» Problem details: Give again, unaltered, the lines of the listing below that run from the line having "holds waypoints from" through the line having "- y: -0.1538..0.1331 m".

» The data:
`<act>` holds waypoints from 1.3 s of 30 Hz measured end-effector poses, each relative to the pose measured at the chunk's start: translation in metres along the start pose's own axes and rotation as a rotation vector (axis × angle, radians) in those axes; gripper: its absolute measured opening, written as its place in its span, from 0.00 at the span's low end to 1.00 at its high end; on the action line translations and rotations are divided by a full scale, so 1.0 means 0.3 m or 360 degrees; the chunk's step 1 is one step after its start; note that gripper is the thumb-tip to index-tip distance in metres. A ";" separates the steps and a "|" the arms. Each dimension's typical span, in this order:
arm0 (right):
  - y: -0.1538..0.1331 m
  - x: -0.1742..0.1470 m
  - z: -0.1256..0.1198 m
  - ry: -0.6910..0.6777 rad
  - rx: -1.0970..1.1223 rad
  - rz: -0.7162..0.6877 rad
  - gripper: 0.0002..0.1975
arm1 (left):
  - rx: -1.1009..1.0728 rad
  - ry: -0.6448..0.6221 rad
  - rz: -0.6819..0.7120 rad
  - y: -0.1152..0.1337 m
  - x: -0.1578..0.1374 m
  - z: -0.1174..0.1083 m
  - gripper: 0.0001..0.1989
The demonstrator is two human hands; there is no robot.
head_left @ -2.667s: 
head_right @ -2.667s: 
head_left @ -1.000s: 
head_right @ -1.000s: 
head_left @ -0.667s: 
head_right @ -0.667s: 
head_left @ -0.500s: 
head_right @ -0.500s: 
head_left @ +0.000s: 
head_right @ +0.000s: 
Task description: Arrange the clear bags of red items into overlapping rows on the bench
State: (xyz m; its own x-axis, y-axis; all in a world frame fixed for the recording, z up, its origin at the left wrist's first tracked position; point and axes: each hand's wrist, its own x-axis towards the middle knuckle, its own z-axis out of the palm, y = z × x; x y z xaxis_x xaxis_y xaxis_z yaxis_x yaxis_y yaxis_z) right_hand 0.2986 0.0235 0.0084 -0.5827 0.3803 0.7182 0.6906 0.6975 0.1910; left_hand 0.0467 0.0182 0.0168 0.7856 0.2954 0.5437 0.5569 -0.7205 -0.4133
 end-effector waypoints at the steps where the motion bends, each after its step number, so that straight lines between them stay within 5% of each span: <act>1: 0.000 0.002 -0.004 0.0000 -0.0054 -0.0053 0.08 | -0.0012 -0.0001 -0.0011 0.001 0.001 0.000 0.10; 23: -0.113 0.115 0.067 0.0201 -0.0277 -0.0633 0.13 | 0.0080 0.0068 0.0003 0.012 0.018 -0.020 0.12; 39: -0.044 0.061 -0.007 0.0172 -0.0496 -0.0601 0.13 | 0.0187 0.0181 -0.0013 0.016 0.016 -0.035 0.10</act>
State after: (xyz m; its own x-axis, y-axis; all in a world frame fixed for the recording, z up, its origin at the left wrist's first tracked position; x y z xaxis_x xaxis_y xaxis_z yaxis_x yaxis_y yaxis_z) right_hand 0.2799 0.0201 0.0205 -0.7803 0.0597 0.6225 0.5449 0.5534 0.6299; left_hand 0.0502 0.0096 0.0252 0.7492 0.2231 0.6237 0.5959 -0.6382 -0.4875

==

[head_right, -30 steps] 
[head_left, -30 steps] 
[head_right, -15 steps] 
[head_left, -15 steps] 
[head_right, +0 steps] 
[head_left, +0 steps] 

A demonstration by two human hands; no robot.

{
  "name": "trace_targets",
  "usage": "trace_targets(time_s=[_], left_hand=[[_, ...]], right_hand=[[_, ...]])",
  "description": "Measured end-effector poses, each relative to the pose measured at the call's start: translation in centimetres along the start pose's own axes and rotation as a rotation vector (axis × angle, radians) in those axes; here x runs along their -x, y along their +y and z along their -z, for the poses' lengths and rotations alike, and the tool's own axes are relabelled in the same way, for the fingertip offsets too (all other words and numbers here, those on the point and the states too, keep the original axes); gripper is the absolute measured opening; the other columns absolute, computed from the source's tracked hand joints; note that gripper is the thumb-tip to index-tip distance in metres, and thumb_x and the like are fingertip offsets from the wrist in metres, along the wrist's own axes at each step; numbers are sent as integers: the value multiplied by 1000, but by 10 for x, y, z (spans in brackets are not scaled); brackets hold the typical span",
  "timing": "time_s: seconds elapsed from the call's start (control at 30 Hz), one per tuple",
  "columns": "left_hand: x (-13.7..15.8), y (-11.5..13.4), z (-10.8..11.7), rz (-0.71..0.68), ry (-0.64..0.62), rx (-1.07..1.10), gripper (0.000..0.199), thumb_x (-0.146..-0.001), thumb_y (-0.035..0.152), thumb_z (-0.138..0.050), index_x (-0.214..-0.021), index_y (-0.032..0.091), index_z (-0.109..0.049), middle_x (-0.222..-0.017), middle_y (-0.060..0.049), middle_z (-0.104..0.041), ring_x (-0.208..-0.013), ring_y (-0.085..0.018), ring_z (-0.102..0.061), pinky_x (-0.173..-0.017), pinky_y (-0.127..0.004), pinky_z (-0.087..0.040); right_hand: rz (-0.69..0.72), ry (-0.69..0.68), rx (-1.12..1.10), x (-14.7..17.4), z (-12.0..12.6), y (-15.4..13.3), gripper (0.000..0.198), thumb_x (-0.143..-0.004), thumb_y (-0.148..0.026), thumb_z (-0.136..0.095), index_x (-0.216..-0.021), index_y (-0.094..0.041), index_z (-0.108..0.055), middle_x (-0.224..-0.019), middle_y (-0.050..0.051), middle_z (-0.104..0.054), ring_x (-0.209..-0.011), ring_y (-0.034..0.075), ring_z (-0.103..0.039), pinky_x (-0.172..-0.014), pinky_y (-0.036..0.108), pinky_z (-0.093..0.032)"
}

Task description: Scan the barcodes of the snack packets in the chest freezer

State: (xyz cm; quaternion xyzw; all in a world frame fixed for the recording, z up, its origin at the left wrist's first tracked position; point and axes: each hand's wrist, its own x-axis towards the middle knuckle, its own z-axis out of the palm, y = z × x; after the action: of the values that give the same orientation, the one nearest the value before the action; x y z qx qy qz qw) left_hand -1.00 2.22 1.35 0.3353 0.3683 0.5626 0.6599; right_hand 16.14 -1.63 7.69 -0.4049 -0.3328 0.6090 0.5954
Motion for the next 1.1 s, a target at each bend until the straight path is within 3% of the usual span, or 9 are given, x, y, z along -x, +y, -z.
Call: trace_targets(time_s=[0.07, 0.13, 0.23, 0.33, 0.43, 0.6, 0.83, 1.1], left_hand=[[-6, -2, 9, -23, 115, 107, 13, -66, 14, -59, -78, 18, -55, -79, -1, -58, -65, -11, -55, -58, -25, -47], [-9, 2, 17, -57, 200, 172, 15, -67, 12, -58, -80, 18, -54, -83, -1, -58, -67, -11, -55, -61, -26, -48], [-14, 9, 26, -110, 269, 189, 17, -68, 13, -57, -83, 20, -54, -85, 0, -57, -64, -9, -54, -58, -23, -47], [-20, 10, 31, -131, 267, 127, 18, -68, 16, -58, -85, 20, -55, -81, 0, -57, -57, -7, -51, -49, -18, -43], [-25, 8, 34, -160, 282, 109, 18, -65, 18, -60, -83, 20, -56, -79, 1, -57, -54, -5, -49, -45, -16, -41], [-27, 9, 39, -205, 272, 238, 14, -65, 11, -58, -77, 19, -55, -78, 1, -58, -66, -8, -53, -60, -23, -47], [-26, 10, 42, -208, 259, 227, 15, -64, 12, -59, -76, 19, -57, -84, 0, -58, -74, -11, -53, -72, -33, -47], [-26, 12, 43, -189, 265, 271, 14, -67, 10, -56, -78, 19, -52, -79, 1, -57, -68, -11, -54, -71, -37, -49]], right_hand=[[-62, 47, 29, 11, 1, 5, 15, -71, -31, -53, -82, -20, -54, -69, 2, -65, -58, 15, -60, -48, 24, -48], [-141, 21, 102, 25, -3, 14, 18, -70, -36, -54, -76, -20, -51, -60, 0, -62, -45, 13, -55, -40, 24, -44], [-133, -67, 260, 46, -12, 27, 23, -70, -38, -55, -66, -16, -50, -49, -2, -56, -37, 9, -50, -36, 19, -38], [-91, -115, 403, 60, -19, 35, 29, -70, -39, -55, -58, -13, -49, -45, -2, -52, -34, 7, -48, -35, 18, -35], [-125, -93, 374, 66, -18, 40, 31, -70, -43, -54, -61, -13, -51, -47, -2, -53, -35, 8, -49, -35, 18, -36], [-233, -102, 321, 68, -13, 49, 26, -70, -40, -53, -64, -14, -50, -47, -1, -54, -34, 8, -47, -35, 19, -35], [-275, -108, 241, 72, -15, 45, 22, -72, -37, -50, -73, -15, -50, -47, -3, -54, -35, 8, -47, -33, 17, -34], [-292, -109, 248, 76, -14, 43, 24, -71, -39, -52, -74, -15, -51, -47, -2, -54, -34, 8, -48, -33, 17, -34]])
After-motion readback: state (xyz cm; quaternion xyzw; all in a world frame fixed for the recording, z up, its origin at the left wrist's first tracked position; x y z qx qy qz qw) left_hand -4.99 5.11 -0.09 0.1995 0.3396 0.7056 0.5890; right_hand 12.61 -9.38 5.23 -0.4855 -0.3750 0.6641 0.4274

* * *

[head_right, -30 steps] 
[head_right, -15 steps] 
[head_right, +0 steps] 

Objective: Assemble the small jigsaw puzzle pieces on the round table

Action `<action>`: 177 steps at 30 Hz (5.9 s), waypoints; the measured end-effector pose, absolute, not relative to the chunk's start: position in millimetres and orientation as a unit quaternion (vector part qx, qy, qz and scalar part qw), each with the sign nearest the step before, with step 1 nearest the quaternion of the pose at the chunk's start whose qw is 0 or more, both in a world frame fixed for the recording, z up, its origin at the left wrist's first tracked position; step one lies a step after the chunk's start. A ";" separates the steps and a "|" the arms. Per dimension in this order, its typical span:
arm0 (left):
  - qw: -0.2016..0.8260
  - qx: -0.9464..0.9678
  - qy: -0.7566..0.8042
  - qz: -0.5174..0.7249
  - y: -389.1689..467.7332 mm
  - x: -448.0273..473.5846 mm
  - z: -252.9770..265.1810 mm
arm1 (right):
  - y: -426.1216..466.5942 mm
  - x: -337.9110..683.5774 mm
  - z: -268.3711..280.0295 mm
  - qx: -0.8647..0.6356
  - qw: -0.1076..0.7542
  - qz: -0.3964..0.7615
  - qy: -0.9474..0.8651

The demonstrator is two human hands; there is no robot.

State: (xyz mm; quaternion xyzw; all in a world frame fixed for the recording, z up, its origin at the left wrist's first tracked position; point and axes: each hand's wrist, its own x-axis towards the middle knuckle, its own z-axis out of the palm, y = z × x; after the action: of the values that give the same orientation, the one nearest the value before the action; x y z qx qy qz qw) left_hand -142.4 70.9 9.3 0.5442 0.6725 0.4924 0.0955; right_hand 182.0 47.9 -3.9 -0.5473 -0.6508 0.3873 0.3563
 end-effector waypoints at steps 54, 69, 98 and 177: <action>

» Exercise result:
`<act>` holds waypoints from 1.3 s of 30 Hz measured end-effector poses, each relative to the pose measured at the chunk's start: translation in metres along the start pose's own axes and rotation as a rotation vector (axis × angle, radians) in those axes; gripper: its absolute measured opening, written as its place in its span, from 0.00 at the span's low end to 1.00 at its high end; on the action line translations and rotations are divided by a full scale, so 1.0 means 0.3 m or 360 degrees; the chunk's step 1 is one step after its start; note that gripper is the thumb-tip to index-tip distance in metres. A ";" separates the steps and a "|" the arms. Each dimension's typical span, in this order:
arm0 (right):
  - y: -0.1538..0.1331 m

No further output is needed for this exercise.